Jakarta –
Wakil Ketua Badan Kerja Sama Antar Parlemen (BKSAP) DPR RI Putu Supadma Rudana mengikuti Sidang Coordinating Committee of Women Parliamentarians of ASEAN Inter-Parliamentary Assembly (WAIPA). Dalam sidang ini, Putu mendorong kebijakan 30% perempuan di parlemen ASEAN.
“Sidang WAIPA harus mendorong Parlemen ASEAN untuk menciptakan kebijakan affirmative, yang mengatur keterlibatan perempuan di parlemen sedikitnya 30 persen. Hal ini akan kami bawa ke Sidang Umum AIPA sebagai resolusi bersama pada Agustus 2023,” kata Putu dalam keterangannya, Jumat (8/7/2023).

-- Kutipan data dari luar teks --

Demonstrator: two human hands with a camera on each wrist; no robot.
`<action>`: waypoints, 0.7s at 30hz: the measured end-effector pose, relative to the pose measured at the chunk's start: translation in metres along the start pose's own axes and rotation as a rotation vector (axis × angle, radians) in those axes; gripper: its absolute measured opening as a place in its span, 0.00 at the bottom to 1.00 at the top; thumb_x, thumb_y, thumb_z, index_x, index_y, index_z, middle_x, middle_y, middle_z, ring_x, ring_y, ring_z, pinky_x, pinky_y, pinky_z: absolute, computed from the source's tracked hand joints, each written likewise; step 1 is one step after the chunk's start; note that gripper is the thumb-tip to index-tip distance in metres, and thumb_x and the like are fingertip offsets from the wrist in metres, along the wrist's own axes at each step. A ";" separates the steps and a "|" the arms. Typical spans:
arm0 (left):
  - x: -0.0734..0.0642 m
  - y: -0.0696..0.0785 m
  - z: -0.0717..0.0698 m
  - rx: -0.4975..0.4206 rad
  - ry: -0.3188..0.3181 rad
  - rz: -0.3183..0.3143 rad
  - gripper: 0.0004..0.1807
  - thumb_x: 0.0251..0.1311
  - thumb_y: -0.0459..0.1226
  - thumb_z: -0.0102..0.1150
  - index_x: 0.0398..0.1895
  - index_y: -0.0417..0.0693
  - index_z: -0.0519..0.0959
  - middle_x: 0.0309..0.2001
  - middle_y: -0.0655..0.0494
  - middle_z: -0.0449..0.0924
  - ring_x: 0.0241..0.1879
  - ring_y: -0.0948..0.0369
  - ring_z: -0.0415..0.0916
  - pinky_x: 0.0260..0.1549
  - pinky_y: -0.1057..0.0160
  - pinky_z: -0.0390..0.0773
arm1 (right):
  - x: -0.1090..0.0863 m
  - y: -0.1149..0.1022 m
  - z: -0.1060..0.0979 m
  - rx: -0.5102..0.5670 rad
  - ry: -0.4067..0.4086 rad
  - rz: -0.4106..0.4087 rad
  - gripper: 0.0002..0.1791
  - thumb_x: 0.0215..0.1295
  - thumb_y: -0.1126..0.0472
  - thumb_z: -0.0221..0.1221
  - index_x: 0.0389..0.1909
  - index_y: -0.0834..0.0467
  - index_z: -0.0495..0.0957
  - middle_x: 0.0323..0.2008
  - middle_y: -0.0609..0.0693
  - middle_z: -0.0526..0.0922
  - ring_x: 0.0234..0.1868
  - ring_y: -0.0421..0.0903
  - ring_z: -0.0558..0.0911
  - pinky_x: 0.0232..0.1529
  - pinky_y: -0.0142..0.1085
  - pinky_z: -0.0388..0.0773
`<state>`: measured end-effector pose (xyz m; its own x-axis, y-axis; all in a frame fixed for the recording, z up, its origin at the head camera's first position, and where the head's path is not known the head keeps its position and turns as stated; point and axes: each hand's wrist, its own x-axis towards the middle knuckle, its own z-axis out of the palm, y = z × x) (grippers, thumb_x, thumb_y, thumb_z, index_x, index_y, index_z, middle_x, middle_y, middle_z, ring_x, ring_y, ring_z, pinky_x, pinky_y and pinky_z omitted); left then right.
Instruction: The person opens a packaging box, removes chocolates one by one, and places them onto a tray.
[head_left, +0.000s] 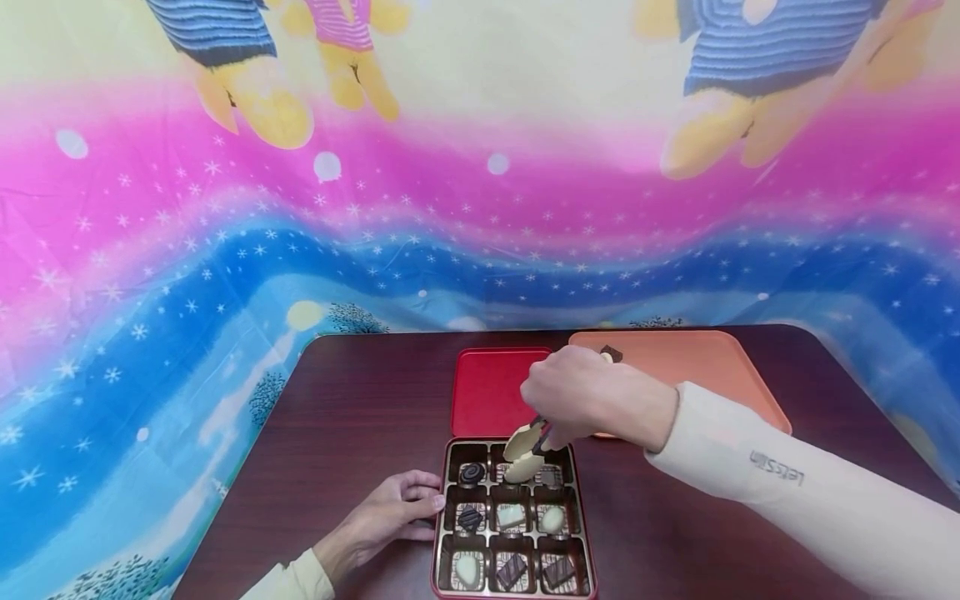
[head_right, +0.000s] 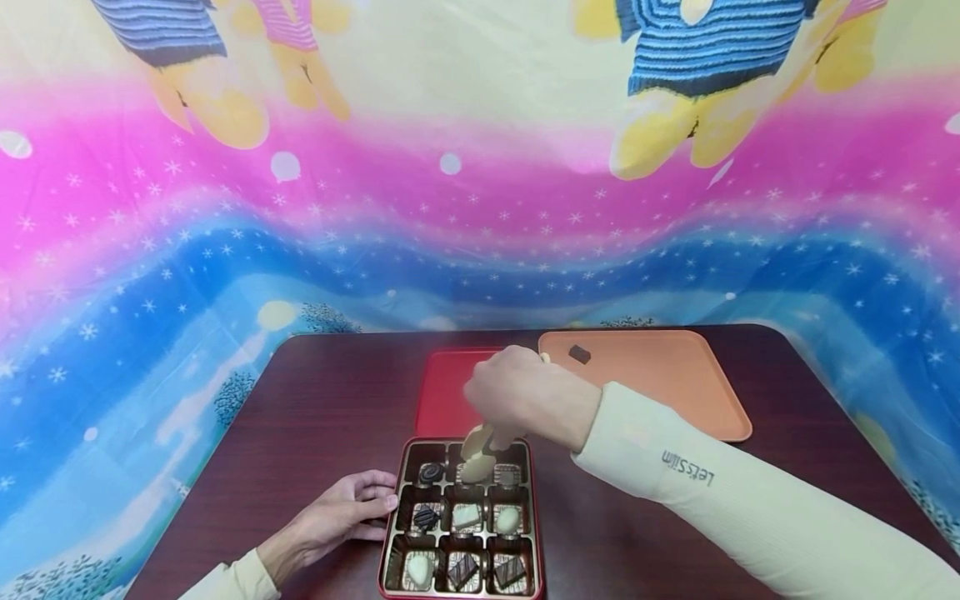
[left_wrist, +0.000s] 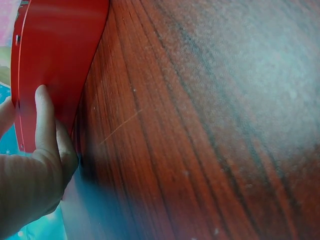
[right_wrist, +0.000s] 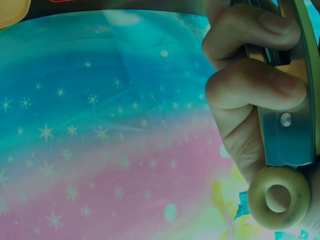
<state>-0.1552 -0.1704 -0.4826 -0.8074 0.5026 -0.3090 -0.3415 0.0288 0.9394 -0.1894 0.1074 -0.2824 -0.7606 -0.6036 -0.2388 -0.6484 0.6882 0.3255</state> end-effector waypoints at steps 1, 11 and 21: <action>0.000 0.000 0.000 -0.001 -0.001 0.000 0.27 0.65 0.34 0.62 0.60 0.25 0.64 0.45 0.44 0.79 0.43 0.55 0.81 0.41 0.54 0.86 | 0.001 0.000 0.000 -0.004 -0.005 0.000 0.29 0.46 0.45 0.73 0.12 0.48 0.60 0.14 0.42 0.59 0.19 0.40 0.58 0.14 0.35 0.57; -0.001 0.000 0.000 -0.009 0.006 -0.004 0.29 0.65 0.34 0.62 0.61 0.24 0.63 0.46 0.44 0.79 0.43 0.55 0.82 0.43 0.52 0.86 | 0.016 -0.009 -0.003 -0.033 -0.065 0.013 0.25 0.47 0.43 0.73 0.12 0.48 0.68 0.17 0.42 0.70 0.19 0.41 0.68 0.16 0.38 0.68; 0.000 0.000 0.000 -0.013 0.011 -0.007 0.29 0.64 0.34 0.63 0.60 0.25 0.64 0.45 0.46 0.79 0.42 0.56 0.82 0.41 0.55 0.86 | 0.031 -0.025 -0.005 -0.134 -0.148 0.047 0.24 0.48 0.39 0.72 0.14 0.48 0.71 0.20 0.43 0.74 0.19 0.42 0.71 0.21 0.39 0.78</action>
<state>-0.1551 -0.1702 -0.4826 -0.8100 0.4929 -0.3176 -0.3538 0.0211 0.9351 -0.1967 0.0693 -0.2930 -0.7926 -0.4998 -0.3493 -0.6098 0.6486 0.4555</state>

Menurut Putu, perjuangan kesetaraan gender bukan hanya perjuangan perempuan saja tapi laki-laki juga perlu ikut terlibat. Oleh karena itu, hal konkret yang perlu dilakukan adalah harus adanya kepercayaan dan dukungan dari laki-laki di parlemen kepada perempuan dengan memberikan ruang yang maksimal di politik.

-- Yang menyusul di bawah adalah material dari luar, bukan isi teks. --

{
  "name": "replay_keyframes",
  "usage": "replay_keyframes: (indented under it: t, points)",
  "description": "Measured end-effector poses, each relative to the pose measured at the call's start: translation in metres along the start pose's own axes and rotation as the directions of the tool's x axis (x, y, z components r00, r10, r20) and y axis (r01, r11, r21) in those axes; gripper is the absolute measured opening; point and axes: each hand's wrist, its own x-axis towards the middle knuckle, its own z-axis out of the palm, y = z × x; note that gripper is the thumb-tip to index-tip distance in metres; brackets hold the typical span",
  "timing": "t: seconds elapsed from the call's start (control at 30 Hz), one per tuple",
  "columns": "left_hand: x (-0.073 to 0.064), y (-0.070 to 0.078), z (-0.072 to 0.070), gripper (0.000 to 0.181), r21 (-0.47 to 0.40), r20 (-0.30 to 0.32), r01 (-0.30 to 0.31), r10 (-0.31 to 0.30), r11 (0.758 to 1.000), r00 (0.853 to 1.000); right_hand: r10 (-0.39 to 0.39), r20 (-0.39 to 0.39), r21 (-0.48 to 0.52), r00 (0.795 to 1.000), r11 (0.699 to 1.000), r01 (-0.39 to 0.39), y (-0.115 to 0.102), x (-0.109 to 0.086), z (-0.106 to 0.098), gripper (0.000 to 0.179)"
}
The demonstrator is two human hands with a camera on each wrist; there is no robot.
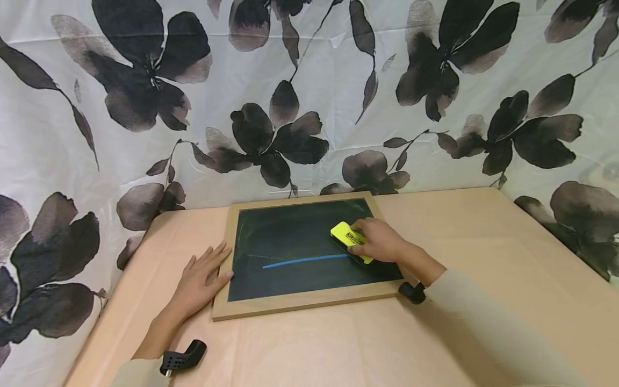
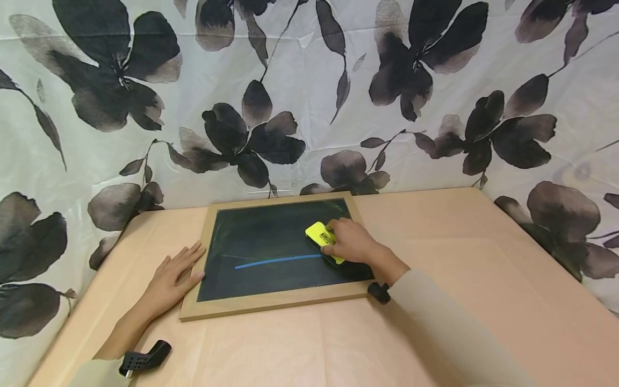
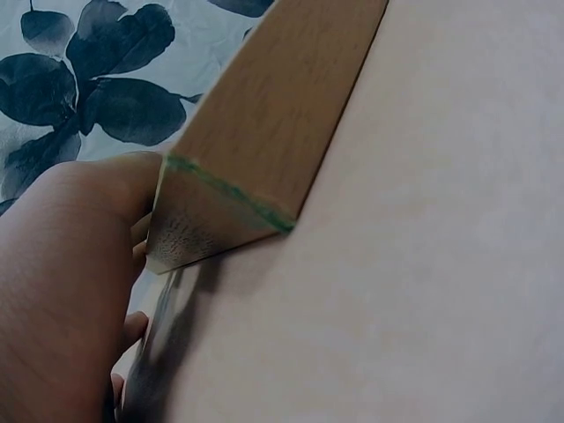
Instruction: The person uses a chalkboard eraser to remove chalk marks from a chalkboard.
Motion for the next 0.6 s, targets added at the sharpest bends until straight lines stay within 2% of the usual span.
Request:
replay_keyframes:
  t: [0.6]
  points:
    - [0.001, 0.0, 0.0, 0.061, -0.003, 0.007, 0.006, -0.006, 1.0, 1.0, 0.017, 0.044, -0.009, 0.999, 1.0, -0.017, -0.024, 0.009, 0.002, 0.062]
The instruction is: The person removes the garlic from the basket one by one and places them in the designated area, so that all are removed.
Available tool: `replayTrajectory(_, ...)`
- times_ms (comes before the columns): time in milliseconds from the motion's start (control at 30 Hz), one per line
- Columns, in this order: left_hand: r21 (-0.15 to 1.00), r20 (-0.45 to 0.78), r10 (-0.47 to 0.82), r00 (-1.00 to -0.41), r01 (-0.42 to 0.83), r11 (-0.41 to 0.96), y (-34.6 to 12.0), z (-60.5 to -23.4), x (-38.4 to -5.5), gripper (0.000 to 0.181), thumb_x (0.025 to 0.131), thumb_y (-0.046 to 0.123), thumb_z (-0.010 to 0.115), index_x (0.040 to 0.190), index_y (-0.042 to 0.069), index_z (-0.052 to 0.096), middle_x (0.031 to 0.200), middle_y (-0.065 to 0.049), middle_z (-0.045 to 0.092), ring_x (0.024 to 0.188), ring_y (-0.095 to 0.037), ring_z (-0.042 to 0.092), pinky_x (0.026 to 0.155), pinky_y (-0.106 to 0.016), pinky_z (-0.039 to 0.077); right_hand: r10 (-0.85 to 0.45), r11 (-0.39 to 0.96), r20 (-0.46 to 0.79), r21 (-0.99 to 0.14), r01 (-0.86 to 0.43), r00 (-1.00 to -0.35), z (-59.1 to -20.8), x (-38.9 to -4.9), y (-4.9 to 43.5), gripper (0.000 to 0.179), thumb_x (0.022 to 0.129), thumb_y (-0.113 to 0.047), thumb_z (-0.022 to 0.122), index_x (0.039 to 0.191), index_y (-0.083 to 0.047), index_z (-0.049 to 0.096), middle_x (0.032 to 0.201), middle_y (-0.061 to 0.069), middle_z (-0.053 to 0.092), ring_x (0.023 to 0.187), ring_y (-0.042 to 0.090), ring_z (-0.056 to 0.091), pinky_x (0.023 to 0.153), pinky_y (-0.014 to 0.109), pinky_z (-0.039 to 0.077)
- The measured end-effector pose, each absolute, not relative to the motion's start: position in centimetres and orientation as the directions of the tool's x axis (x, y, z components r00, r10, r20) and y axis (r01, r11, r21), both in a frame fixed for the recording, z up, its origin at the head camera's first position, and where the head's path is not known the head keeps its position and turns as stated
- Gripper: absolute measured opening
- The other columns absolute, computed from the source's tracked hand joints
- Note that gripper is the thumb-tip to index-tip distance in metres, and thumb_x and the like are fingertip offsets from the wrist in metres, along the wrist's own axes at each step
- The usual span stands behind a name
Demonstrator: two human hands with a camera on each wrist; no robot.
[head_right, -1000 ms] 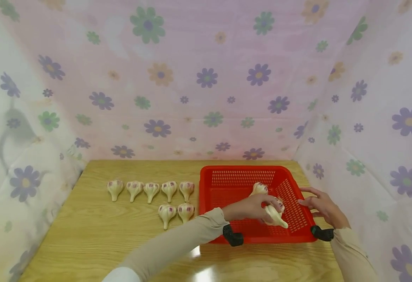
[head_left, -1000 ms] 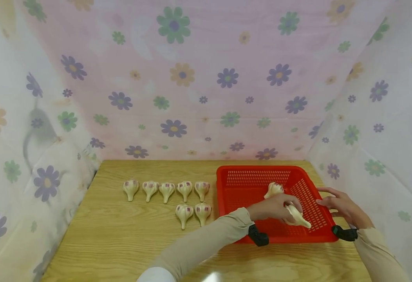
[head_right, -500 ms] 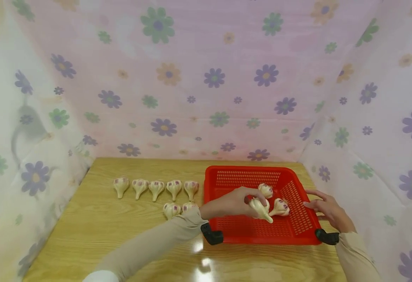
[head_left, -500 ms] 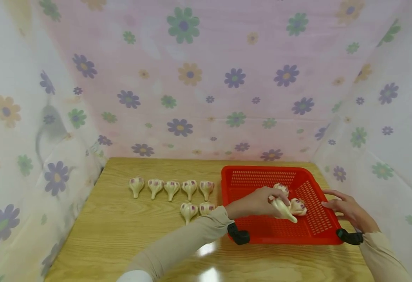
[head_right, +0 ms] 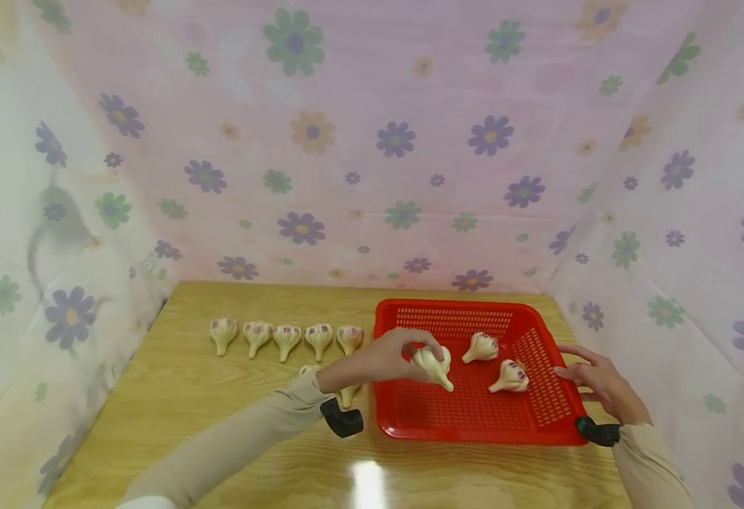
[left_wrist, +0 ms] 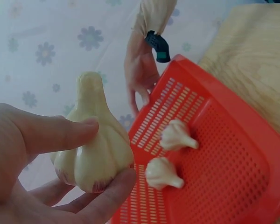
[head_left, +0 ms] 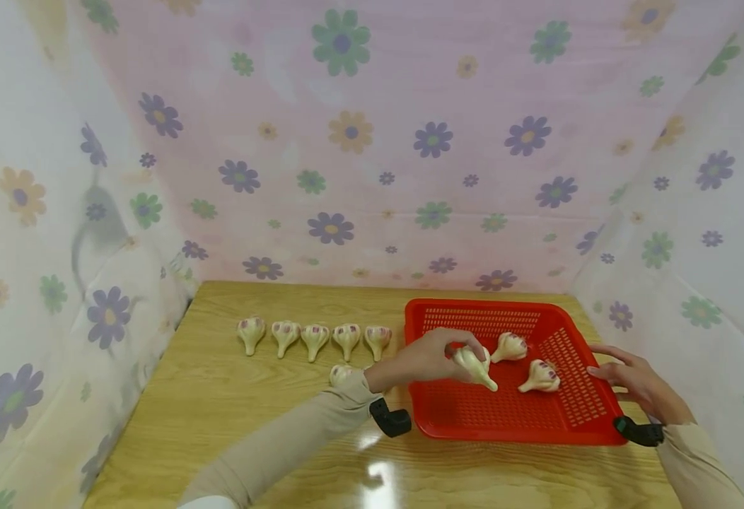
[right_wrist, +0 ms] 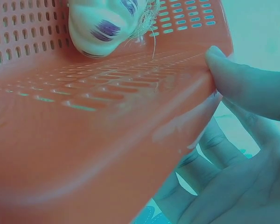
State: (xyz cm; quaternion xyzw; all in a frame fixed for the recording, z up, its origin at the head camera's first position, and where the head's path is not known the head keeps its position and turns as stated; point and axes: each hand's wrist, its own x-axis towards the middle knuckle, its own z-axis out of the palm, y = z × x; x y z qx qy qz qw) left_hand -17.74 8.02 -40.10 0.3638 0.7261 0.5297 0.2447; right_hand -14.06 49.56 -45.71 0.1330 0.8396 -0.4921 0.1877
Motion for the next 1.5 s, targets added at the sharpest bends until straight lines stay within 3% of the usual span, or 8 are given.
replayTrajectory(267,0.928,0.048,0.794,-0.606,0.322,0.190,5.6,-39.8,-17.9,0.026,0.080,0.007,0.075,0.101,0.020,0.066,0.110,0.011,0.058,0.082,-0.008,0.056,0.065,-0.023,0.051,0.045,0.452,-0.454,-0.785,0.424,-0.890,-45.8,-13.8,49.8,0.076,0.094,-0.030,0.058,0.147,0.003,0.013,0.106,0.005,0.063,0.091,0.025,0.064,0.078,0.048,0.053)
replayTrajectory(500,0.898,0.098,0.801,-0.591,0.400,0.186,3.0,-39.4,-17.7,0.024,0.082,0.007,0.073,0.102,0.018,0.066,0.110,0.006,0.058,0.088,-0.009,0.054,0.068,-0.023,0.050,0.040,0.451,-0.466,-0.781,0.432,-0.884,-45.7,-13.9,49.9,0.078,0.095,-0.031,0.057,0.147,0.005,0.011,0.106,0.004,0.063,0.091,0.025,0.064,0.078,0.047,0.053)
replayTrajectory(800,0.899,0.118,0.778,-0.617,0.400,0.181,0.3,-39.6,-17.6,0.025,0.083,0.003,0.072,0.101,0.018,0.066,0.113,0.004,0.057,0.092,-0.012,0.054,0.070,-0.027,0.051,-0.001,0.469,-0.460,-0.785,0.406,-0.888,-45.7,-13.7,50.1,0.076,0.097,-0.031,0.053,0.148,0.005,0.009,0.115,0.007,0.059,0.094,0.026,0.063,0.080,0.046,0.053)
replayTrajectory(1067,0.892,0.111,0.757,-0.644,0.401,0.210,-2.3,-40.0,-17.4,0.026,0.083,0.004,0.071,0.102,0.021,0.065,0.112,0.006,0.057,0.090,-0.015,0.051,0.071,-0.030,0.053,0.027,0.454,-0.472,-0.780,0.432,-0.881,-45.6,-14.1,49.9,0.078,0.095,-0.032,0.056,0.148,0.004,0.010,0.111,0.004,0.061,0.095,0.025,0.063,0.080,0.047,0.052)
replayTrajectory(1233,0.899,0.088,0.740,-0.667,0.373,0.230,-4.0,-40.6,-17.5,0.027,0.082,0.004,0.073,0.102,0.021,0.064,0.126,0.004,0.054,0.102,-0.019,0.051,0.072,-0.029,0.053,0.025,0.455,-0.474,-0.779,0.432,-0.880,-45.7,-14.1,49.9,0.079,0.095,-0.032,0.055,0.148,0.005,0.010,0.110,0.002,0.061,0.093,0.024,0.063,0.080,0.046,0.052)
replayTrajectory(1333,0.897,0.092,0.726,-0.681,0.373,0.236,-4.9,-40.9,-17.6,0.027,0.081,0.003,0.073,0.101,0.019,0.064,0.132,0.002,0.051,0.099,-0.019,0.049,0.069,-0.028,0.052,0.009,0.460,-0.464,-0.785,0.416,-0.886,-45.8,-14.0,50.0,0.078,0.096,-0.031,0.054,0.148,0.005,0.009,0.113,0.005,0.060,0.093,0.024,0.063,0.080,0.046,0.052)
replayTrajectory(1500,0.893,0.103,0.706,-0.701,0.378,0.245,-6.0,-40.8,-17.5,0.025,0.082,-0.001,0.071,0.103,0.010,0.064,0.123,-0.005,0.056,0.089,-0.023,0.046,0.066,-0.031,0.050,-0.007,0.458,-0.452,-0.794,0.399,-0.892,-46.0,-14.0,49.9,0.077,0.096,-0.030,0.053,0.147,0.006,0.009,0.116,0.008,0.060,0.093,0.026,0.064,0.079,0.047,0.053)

“Partai politik harus lebih serius memperhatikan rekrutmen perempuan bukan hanya sekedar formalitas untuk melengkapi nomor urut dan kuota saja. Tetapi partai politik harus menghadirkan sosok perempuan yang berkualitas dan mumpuni,” ucapnya.
Partai politik tentu berkesempatan memberikan perempuan dinomor urut atas dan juga sangat memungkinkan selang seling, jika nomor laki-laki 1 perempuan bisa dinomor 2 dan seterusnya, begitu juga sebaliknya. Menurutnya, sudah saatnya konstitusi ditegakkan untuk persamaan hak, kewajiban, kesempatan dan juga keterpilihan.
Politisi asal Bali ini juga menjelaskan bahwa perjuangan kesetaraan gender ini adalah perjuangan bersama. Dengan demikian, perempuan juga harus diberikan ruang berekspresi dalam memimpin republik tercinta ini.
“Mari kita dukung perempuan untuk berekspresi di ruang politik seperti laki-laki. Karena perjuangan perempuan ini bisa lebih memaksimalkan peran dan fungsi parlemen baik di bidang legislasi, budgeting maupun pengawasan di parlemen,” ujarnya. Bisa juga, misalnya kalau bakal calon presidennya laki-laki, bisa bakal calon wakil presidennya itu perempuan, demikian pula dengan pencalonan dalam pilkada diberbagai daerah di Indonesia,” ujarnya.
“Di samping itu pula menghadirkan banyak perempuan di berbagai lembaga/institusi lainnya akan memberikan perspektif dan hasil yang berbeda dan tentu lebih baik dan komprehensif. Inilah kesetaraan gender sesungguhnya. Semakin banyak perempuan yang terlibat di politik, demokrasi semakin baik, semakin harmonis dan indah,” imbuh Putu.
Putu lalu membeberkan tantangan di kawasan ASEAN. Dia menilai kawasan ASEAN ini banyak ketinggalan dari berbagai negara, seperti di negara-negara Afrika yang parlemennya banyak perempuan.
Putu yang juga ketua Asosiasi Museum Indonesia (AMI) ini menilai kawasan ASEAN masih mempunyai banyak tantangan seperti ketimpangan gender dan angka kekerasan terhadap perempuan yang masih tinggi.
“Ketimpangan dan kekerasan perempuan di ASEAN khususnya di Indonesia saat ini masih tinggi. Pada tahun 2023, Komnas Perempuan mencatat ada457.895 kasus kekerasan terhadap perempuan yang terjadi di Indonesia pada 2022. Ini harus kita respon dengan cepat. Perempuan harus lebih banyak masuk di parlemen dan menjadi pemimpin negara ini. Jangan sampai kita ketinggalan dari Afrika dimana parlemennya banyak perempuan,” ujarnya.